→ **WHAT NEEDS TO BE DONE**
The expected output is an exact restatement of all the records.

[Start of Attachment]

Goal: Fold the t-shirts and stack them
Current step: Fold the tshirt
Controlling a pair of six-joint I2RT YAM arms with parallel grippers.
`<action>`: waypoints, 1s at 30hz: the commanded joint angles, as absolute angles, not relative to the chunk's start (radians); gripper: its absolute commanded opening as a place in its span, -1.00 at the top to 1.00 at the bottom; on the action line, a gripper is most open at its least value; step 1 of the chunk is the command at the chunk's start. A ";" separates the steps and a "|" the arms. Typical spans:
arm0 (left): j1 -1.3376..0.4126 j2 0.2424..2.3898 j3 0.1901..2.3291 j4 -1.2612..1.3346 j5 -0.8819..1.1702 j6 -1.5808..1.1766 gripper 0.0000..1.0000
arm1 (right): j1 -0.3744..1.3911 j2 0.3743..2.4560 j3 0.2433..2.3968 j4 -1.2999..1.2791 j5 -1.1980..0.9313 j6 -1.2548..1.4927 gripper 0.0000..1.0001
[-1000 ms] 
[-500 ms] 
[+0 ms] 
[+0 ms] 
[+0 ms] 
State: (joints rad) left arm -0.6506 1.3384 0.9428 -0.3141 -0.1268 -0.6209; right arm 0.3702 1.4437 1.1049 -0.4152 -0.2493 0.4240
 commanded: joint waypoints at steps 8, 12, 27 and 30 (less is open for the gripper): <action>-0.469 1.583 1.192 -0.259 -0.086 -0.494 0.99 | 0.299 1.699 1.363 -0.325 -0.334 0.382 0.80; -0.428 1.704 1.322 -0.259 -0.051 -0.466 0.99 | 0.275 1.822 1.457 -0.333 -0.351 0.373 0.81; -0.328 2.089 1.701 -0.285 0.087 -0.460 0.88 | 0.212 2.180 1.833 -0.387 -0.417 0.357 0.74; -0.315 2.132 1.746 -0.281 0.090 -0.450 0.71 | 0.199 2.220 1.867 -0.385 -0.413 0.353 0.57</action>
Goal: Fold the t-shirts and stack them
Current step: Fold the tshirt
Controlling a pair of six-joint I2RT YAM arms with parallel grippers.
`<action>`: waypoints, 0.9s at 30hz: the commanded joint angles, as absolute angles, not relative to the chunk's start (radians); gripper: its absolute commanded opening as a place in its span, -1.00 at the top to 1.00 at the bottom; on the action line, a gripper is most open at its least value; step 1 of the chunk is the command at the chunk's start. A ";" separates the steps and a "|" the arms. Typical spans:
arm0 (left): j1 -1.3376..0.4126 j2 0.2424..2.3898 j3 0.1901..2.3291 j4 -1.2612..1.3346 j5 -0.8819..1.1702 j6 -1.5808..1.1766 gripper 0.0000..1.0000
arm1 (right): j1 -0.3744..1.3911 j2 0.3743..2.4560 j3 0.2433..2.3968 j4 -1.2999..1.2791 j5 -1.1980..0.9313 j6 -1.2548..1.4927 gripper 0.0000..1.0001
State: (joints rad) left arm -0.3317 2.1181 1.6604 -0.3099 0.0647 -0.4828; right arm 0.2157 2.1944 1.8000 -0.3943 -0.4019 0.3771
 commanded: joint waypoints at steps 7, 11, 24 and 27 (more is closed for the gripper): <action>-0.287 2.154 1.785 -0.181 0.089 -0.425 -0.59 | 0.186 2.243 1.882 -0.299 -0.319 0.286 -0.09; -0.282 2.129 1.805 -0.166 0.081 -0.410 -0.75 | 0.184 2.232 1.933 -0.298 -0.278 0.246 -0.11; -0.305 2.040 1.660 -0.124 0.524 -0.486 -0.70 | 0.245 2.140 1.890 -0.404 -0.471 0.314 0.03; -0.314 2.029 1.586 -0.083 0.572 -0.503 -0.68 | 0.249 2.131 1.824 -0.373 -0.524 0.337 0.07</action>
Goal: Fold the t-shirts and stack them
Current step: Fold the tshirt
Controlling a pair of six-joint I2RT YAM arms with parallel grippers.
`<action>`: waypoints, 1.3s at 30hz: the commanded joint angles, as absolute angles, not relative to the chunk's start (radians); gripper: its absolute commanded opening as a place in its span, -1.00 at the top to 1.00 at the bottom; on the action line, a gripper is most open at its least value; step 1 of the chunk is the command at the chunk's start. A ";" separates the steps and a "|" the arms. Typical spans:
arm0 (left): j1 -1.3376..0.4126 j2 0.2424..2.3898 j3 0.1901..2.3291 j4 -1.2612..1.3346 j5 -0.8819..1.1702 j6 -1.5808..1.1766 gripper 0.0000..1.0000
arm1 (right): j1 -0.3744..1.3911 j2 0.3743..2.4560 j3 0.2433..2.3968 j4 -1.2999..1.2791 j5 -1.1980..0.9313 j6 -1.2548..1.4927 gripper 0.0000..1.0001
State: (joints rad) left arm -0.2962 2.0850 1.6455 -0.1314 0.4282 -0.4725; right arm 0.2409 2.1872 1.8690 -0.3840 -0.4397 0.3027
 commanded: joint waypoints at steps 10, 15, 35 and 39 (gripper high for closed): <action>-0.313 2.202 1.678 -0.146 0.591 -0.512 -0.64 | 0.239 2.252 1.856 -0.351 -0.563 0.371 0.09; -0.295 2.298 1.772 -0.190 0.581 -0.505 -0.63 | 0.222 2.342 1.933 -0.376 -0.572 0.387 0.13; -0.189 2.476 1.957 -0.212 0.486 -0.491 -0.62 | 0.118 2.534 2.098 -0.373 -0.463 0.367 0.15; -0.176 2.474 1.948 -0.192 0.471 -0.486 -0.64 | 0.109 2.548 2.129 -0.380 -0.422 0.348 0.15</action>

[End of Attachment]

→ **EXPECTED OUTPUT**
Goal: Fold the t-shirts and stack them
Current step: Fold the tshirt
Controlling a pair of six-joint I2RT YAM arms with parallel grippers.
`<action>`: waypoints, 1s at 30hz: the commanded joint angles, as absolute angles, not relative to the chunk's start (radians); gripper: its absolute commanded opening as a place in its span, -1.00 at the top to 1.00 at the bottom; on the action line, a gripper is most open at its least value; step 1 of the chunk is the command at the chunk's start. A ";" separates the steps and a "|" the arms. Typical spans:
arm0 (left): j1 -1.3376..0.4126 j2 0.2424..2.3898 j3 0.1901..2.3291 j4 -1.2612..1.3346 j5 -0.8819..1.1702 j6 -1.5808..1.1766 gripper 0.0000..1.0000
arm1 (right): j1 -0.3744..1.3911 j2 0.3743..2.4560 j3 0.2433..2.3968 j4 -1.2999..1.2791 j5 -1.1980..0.9313 j6 -1.2548..1.4927 gripper 0.0000..1.0001
[-1000 ms] 
[-500 ms] 
[+0 ms] 
[+0 ms] 
[+0 ms] 
State: (joints rad) left arm -0.6506 1.3384 0.9428 -0.3141 -0.1268 -0.6209; right arm 0.3702 1.4437 1.1049 -0.4152 -0.2493 0.4240
 commanded: joint waypoints at steps 8, 12, 27 and 30 (less is open for the gripper): <action>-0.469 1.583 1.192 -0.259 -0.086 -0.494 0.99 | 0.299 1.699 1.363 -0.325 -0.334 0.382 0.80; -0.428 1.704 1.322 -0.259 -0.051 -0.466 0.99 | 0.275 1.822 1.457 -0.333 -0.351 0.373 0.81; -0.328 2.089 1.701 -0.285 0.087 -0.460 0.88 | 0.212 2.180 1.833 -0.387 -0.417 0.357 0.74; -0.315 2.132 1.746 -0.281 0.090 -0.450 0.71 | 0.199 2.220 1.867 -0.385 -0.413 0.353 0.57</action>
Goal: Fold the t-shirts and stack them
Current step: Fold the tshirt
Controlling a pair of six-joint I2RT YAM arms with parallel grippers.
`<action>`: waypoints, 0.9s at 30hz: the commanded joint angles, as absolute angles, not relative to the chunk's start (radians); gripper: its absolute commanded opening as a place in its span, -1.00 at the top to 1.00 at the bottom; on the action line, a gripper is most open at its least value; step 1 of the chunk is the command at the chunk's start. A ";" separates the steps and a "|" the arms. Typical spans:
arm0 (left): j1 -1.3376..0.4126 j2 0.2424..2.3898 j3 0.1901..2.3291 j4 -1.2612..1.3346 j5 -0.8819..1.1702 j6 -1.5808..1.1766 gripper 0.0000..1.0000
arm1 (right): j1 -0.3744..1.3911 j2 0.3743..2.4560 j3 0.2433..2.3968 j4 -1.2999..1.2791 j5 -1.1980..0.9313 j6 -1.2548..1.4927 gripper 0.0000..1.0001
State: (joints rad) left arm -0.3317 2.1181 1.6604 -0.3099 0.0647 -0.4828; right arm 0.2157 2.1944 1.8000 -0.3943 -0.4019 0.3771
 commanded: joint waypoints at steps 7, 11, 24 and 27 (more is closed for the gripper): <action>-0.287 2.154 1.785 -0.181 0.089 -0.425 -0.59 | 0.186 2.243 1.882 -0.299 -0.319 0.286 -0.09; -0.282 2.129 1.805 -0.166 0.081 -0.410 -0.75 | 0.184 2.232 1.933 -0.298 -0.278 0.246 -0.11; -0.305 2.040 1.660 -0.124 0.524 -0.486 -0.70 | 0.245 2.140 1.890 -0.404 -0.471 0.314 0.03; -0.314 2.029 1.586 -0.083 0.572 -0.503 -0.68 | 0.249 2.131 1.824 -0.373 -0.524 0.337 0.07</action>
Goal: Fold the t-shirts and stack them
Current step: Fold the tshirt
Controlling a pair of six-joint I2RT YAM arms with parallel grippers.
`<action>`: waypoints, 1.3s at 30hz: the commanded joint angles, as absolute angles, not relative to the chunk's start (radians); gripper: its absolute commanded opening as a place in its span, -1.00 at the top to 1.00 at the bottom; on the action line, a gripper is most open at its least value; step 1 of the chunk is the command at the chunk's start. A ";" separates the steps and a "|" the arms. Typical spans:
arm0 (left): j1 -1.3376..0.4126 j2 0.2424..2.3898 j3 0.1901..2.3291 j4 -1.2612..1.3346 j5 -0.8819..1.1702 j6 -1.5808..1.1766 gripper 0.0000..1.0000
arm1 (right): j1 -0.3744..1.3911 j2 0.3743..2.4560 j3 0.2433..2.3968 j4 -1.2999..1.2791 j5 -1.1980..0.9313 j6 -1.2548..1.4927 gripper 0.0000..1.0001
State: (joints rad) left arm -0.2962 2.0850 1.6455 -0.1314 0.4282 -0.4725; right arm 0.2409 2.1872 1.8690 -0.3840 -0.4397 0.3027
 commanded: joint waypoints at steps 10, 15, 35 and 39 (gripper high for closed): <action>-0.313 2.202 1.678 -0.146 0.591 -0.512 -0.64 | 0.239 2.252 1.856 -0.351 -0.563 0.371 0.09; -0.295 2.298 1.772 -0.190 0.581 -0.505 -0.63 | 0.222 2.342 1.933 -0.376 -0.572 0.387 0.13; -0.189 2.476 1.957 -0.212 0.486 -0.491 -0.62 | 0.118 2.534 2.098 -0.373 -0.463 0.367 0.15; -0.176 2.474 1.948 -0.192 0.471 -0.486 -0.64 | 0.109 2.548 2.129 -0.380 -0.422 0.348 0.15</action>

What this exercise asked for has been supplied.